На полу лежала просто огромная шкура медведя. Стены, от пола и до потолка, были украшены потрясающими картинами. Библейские сюжеты, греческие мифы, портреты хороших знакомых и близких друзей, натюрморты и всевозможные пейзажи.
Их было очень много.
Несколько сотен, может и больше. Те, что не помещались уже на стенах, стояли ровными стопками на полу. Касаясь некоторых, пожелтевших холстов, не мог сдержать улыбку. Он так поздно познакомился с таким удивительным человеком. Так много времени потерял. А ведь мог еще больше узнать о нем. Разглядывая его творения, словно касался тех граней его души, которые были уже незримы. Ведь творчество действительно уникально. Оно позволяет проявлять себя во всей красе, в тысячах мелочей.
Мужчина долго переходил от одного полотна к другому, присматривая и отбирая лучшие. Удел художников таков – все эмоции они пропускают через себя, а сами страдают. Мучаются от того необъяснимого шквала и переживаний, которые порою накрывают их. С головой.
- Соня, - достав мобильный, заговорил с подругой. – Картины отобрал. Могу их сейчас в галерею привезти?
- Здравствуй, дорогой. Да, конечно. Только я еще дома. Малыша кормлю.
- Давай заеду за тобой?
- Не стоит, - отмахнулась Воронова. – Сейчас водителя Мити вызову, он как раз установил детское кресло.
- Ладно, тогда дождусь тебя тут, в квартире.
- Скоро буду. – ответила подруга прежде, чем отключиться.
Пока он ждал ее, рассматривал и личные вещи отца. Кисти, забытые рубашки со следами масляных красок, какие-то ежедневники. И вдруг, взгляд упал на шкатулку. Непримечательная на первый взгляд, она была покрыта толстым слоем пыли. Позабыв о воспитанности, Свят просто стер ее рукавом тонкой рубашки, и покрутил в руках. Мгновение, и он заглянул внутрь.
- Папа, - тихо прошептал, сглатывая накатившие на глаза слезы, - Неужели ты оставил мне подарок?
Пропуская сквозь пальцы вычурную ленточку, рассматривая засушенный цветок, он коснулся пожелтевших писем. Здесь он обнаружил и более свежее. То самое, которое лично отправил Профессору, по старинке, перед своим приездом. Не верилось, что он его сохранил. Еще обнаружил на дне несколько перламутровых пуговиц, вышитый, ажурный платок и совсем маленький клочок бумаги.
Записка!
Открыв ее, ювелир вынужден был присесть на стоящее рядом кресло.
“Сын, спасибо за то, что появился в моей жизни. Спасибо, что разбавил серые, унылые будни умирающего старика яркими красками. И да, я знаю, что, читая это письмо, меня ты не обнаружишь рядом. Это нормально, когда сыновья и дочери хоронят родителей, а не наоборот.

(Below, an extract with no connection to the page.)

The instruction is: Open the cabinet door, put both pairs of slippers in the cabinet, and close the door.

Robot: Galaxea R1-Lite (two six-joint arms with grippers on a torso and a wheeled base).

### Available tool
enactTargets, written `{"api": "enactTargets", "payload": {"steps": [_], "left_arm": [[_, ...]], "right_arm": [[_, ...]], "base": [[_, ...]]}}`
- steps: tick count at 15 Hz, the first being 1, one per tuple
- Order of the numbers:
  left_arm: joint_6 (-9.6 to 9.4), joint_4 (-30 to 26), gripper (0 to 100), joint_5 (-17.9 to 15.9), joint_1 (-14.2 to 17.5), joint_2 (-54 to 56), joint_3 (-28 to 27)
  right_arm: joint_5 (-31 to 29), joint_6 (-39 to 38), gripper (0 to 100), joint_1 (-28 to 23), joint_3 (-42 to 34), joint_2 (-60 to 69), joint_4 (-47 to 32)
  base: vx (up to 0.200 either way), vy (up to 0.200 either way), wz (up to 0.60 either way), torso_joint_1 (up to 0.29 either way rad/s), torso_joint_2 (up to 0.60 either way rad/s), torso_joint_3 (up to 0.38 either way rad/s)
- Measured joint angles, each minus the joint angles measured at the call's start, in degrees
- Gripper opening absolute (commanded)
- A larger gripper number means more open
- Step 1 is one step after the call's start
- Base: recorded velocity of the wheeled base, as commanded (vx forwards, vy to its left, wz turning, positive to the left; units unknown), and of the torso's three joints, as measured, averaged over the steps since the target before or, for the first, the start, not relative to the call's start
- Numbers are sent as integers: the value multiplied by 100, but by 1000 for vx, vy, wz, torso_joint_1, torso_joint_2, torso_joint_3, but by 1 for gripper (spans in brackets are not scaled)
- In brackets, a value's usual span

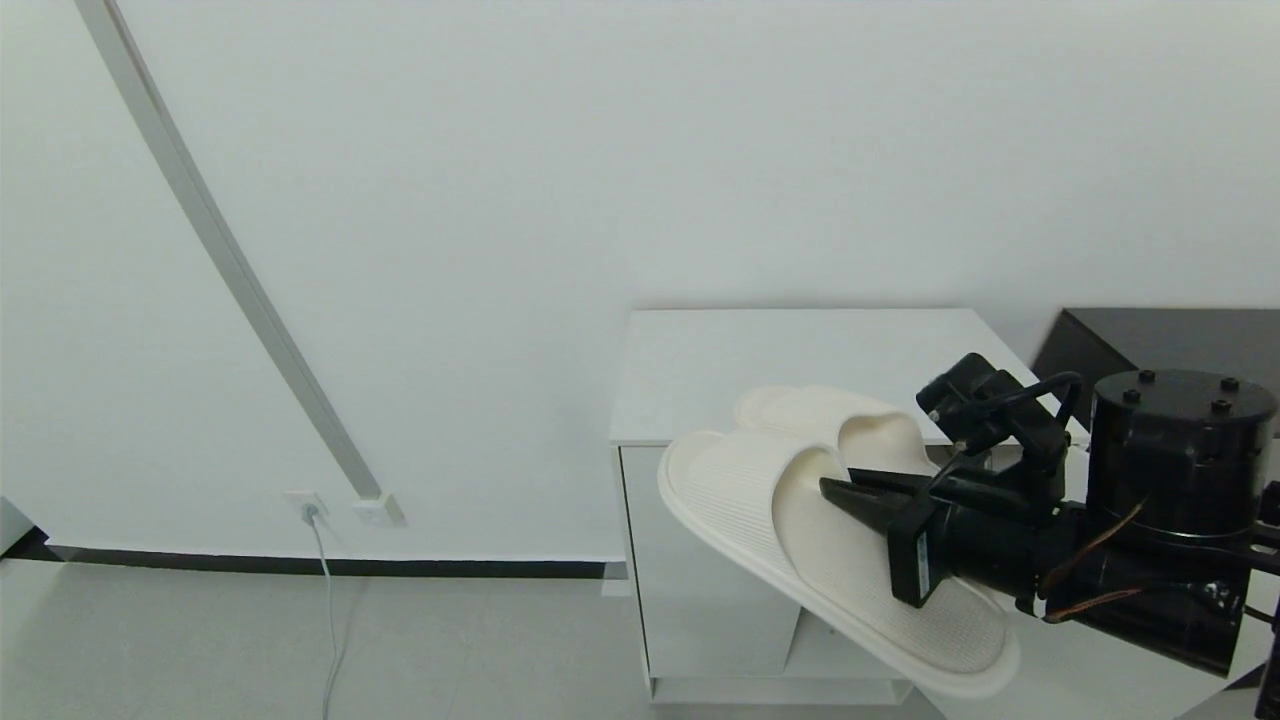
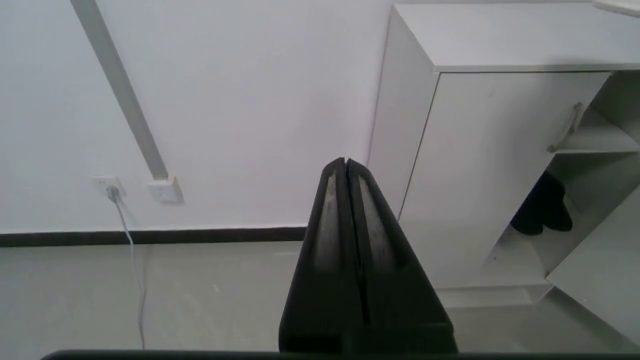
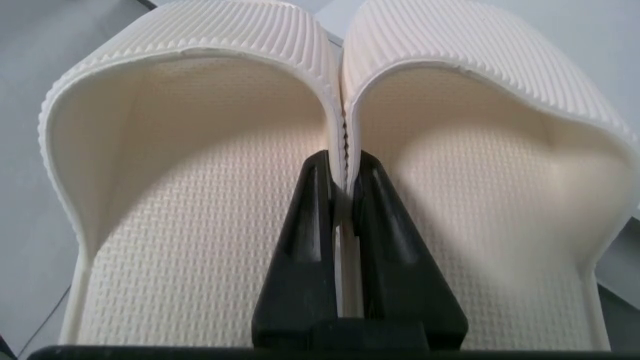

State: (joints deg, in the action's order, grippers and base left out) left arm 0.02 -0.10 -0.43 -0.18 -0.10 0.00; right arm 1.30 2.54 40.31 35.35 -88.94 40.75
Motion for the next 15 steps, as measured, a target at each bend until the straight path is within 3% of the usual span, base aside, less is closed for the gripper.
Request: {"api": "enactTargets", "payload": {"steps": [1,15], "left_arm": [[-2,0,0,-1,0,0,0],[-12,0,0,-1,-4,0,0]], "right_arm": [[0,0,0,0,0,0,2],[13,-7,0,32,-38,-20,5]], "base": [[0,0,0,0,0,0],[0,-200,0,2,3,3]]}}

Так многое хочется тебе сказать и написать. О том, как сожалею, что ты рос без меня. О том, что я счастлив, что и Соня появилась в моей жизни. Пожалуйста, не ревнуй к ней. Вы для меня лучшая награда от Всевышнего, и по-отцовски, молю лишь о том, чтобы ваша жизнь была наполнена счастьем.
О чем еще жалею? Что так и не увидел твоего сына или дочь. Что они никогда не назовут меня дедом.
Учись на моих ошибках. Борись за свое счастье! Люби всем сердцем, не признавая полумер.
И будь счастлив, мой мальчик!
Твой непутевый отец”
Он не слышал звонка Сони. В ушах стоял тягостный шум. Это послание, словно отправленное прямиком с того света, было важнее всех мыслимых и немыслимых сокровищ. И лишь тогда, когда услышал детский плач, резко обернулся.
Воронова стояла рядом. Бледная, точно первый, декабрьский снег.
- Я звонила, … а ты не брал.. Подумала, что что-то случилось.. – слова путались, впрочем, как и мысли. Сердце трепетало в груди. Полански наблюдал за тем, как Соня поглаживает спинку малыша, пыталась успокоить его, и приходил в себя.
Подскочив, в два шага сократил расстояние между ними, и бережно обнял девушку.
- Все хорошо, - проговорил, теперь поглаживая уже Соню. – Все хорошо.
Ребенок между ними уже громче захныкал. Отстранившись от подруги, Свят взял его, и принялся нежно убаюкивать. Поражаясь внутреннему порыву, разглядывал гостью, и словно видел впервые. Спустя несколько бесконечно долгих минут, плач стих. Девушка ничего так и не сказала, лишь смотрела на друга с примесью недоверия и восхищения.